Could this day get any worse?
Five minutes later, I turn the corner expecting to see a fully functioning Kinko’s, except it was Sunday; the day they close early. All the lights were off, and the closed sign hung at the entrance, almost taunting me. My blood boiled.
I opened my GPS on my phone and saw the nearest printing place was almost across town. I was screwed. Then I noticed a smaller looking store a couple blocks north from where I was, and it read “Staples.” I was relieved; I felt like this was really it. This time I wasn’t jogging; I was almost sprinting. I arrived at the store and came to find out that it’s a cheap women’s clothing store called Staples fashion. At this point, I felt like Jim Carrey in Bruce Almighty as I looked up at the grey sky.
20 minutes to tip off.
Desperate times call for desperate measures.
I hit every little shop on Hope Street, which was enough irony to make me crack a grin in this time of agony. I asked about 15 shopkeepers if they had a functioning printer; I even added that I would be willing to pay to print these papers. All of them shunned me, some ruder than others. One man who had a thick accent, possibly some kind of European, bluntly quipped, “Unless you are buying something, I want you out of my store, you hear?” I was hot, but I walked away. By this time, I had hit at least 10 stores.
My family was still at L.A Live. My dad had been checking in with me every 10 minutes and he could tell how irritated I was, but he advised me to relax and to think outside the box.
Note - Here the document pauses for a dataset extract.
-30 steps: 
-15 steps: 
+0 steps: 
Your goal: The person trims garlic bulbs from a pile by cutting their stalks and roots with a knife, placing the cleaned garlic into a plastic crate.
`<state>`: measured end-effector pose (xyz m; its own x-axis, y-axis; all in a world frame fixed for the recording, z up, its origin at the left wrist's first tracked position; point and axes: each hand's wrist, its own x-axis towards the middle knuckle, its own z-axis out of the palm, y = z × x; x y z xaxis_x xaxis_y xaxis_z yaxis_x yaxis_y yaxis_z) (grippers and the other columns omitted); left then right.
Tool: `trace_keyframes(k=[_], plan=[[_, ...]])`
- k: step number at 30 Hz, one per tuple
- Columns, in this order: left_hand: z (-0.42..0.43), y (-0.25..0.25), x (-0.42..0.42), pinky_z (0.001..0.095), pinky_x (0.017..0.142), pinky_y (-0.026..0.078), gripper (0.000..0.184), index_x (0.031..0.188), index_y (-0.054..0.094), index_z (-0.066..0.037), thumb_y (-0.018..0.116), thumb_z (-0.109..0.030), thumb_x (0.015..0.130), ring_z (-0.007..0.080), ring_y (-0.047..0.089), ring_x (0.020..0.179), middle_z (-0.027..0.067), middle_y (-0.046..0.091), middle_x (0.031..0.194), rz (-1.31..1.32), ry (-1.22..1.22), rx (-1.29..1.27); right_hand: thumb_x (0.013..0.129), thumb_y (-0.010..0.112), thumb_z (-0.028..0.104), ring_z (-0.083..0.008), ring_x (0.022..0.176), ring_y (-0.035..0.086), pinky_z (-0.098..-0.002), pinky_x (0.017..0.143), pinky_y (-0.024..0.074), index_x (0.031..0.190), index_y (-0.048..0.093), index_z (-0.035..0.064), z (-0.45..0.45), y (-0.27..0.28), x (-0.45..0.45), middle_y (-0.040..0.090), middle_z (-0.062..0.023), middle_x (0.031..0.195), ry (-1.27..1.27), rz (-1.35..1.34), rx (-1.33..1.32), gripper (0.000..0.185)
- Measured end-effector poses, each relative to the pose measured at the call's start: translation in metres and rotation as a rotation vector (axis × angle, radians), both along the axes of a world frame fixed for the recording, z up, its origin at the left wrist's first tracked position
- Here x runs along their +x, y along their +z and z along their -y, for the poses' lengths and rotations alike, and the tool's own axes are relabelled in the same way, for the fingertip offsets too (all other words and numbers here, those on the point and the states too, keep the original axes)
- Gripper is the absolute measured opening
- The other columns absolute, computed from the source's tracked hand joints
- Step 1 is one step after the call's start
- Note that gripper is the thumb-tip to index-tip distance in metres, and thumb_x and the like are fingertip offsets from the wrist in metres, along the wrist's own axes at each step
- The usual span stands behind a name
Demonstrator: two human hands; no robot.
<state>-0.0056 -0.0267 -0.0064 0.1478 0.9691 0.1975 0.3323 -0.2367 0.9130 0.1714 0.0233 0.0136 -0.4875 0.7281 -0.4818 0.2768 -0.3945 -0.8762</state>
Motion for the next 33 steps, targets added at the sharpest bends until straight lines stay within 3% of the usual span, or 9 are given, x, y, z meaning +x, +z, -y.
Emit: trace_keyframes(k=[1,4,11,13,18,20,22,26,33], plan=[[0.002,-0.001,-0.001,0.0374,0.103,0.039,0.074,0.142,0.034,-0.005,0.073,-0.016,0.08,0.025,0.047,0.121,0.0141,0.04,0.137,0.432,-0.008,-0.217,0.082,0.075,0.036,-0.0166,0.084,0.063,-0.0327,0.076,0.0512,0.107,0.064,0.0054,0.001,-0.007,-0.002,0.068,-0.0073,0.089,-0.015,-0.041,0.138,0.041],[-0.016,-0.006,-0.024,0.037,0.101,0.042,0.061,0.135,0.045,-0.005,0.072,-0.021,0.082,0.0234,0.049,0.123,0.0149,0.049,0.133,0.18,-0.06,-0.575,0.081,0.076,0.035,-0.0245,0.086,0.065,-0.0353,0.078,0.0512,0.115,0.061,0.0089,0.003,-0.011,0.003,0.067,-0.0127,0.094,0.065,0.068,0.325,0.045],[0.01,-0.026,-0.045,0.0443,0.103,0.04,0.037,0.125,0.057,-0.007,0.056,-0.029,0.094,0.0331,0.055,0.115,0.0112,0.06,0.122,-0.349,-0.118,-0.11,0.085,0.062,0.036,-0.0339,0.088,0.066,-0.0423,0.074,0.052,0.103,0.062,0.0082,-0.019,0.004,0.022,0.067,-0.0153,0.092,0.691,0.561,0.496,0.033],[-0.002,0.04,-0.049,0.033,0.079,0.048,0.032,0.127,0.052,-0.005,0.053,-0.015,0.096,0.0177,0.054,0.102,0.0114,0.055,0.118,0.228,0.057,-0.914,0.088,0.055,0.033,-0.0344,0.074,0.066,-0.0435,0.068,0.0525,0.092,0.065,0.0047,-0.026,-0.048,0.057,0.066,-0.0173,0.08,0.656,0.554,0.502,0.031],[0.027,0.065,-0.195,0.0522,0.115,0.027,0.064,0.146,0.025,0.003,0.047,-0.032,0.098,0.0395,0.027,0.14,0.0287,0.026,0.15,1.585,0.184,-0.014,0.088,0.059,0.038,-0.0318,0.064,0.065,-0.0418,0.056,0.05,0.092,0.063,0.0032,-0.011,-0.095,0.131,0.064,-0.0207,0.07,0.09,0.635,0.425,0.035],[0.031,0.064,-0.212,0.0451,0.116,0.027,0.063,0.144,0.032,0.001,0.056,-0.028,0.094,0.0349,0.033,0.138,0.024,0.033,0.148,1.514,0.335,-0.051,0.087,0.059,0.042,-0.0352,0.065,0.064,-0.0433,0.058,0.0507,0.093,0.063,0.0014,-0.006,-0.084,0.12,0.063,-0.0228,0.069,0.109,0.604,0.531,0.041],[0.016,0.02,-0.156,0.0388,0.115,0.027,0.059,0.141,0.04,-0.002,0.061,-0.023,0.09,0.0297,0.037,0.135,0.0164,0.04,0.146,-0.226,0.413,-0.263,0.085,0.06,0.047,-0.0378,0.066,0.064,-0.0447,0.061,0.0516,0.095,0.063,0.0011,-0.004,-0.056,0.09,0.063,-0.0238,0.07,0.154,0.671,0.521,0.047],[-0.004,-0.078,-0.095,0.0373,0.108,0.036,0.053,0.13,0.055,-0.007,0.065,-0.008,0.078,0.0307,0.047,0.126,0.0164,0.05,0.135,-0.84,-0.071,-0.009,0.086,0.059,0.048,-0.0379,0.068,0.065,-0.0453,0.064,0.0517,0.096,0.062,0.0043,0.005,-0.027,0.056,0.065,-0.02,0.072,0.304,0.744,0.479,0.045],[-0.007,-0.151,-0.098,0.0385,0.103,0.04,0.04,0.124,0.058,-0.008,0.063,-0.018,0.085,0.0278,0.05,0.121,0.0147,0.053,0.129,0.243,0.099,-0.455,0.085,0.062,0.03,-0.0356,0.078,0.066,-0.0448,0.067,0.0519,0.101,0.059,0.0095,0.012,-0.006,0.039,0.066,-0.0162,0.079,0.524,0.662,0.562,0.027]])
I can’t even lie; I had lost hope.
I started to power-walk back towards the direction of Staples Center with my head down and my phone clenched in my hand. Across the street, I noticed a slightly rundown hotel, but the lights were on, illuminating a long hall at the entrance. To this day I do not to know why, but something told me to give this place a shot. So, I did. I walked in hesitantly and saw an older white man chatting with the receptionist there. The greeter was a young Hispanic man, maybe a few years older than me. His name was Eric.
“Hey man, what can I do for you?”
I explained my situation and how I had received nothing but rejection.
“Don’t trip bro, I got you.” Those words upped my mood right away.
“You just need to print them right? What kind of phone you got?”
I told him I had an iPhone, I immediately saw a look of concern in his face.
“Ah, damn man I don’t know if I will be able to print with that, hold on be right back.”
The old, white man was there with us the whole time and we chatted a bit in the meantime. He told me, “You know he’s not going to let you go until you have your tickets; he’s an engineer—he won’t stop until he finds a way.”
Eric went to the backroom and asked some of his co-workers if anyone had an iPhone charger, eventually he was able to get one. After trying some simple tricks, he connected my phone to the computer, and I’m not sure how, but he was able to access my email metadata from my phone. He then found a way to print my tickets, and I felt like owed my life to that man. If I’m honest, I would’ve given up the minute he told me my phone wasn’t compatible with the printer. But he didn’t give up; in that instance alone he reinstated all the hope in humanity I had lost just 20 minutes earlier. I thanked him about six or seven times, he told me I’d better get going; the game just started. I called my dad and dashed out of there. I made it back to Staples in about 5 minutes; I looked like I just ran a marathon in street clothes. I nestled the papers in my hand, trying not to crumple them, and we entered the arena. Just 30 minutes ago, I was envisioning a disappointing drive home.
|Staples Center via: Kenneth Han|
I enjoyed the game with my family there; the Lakers picked up one of their 17 wins of the season that night after taking down the Suns, 97-77. That night I reveled in a great Laker win, but learned an even larger lesson through it all. Sometimes it is good to go out of ones way to help others and that is a lesson that I hold dear to my heart to this day, all because of an astounding night in LA.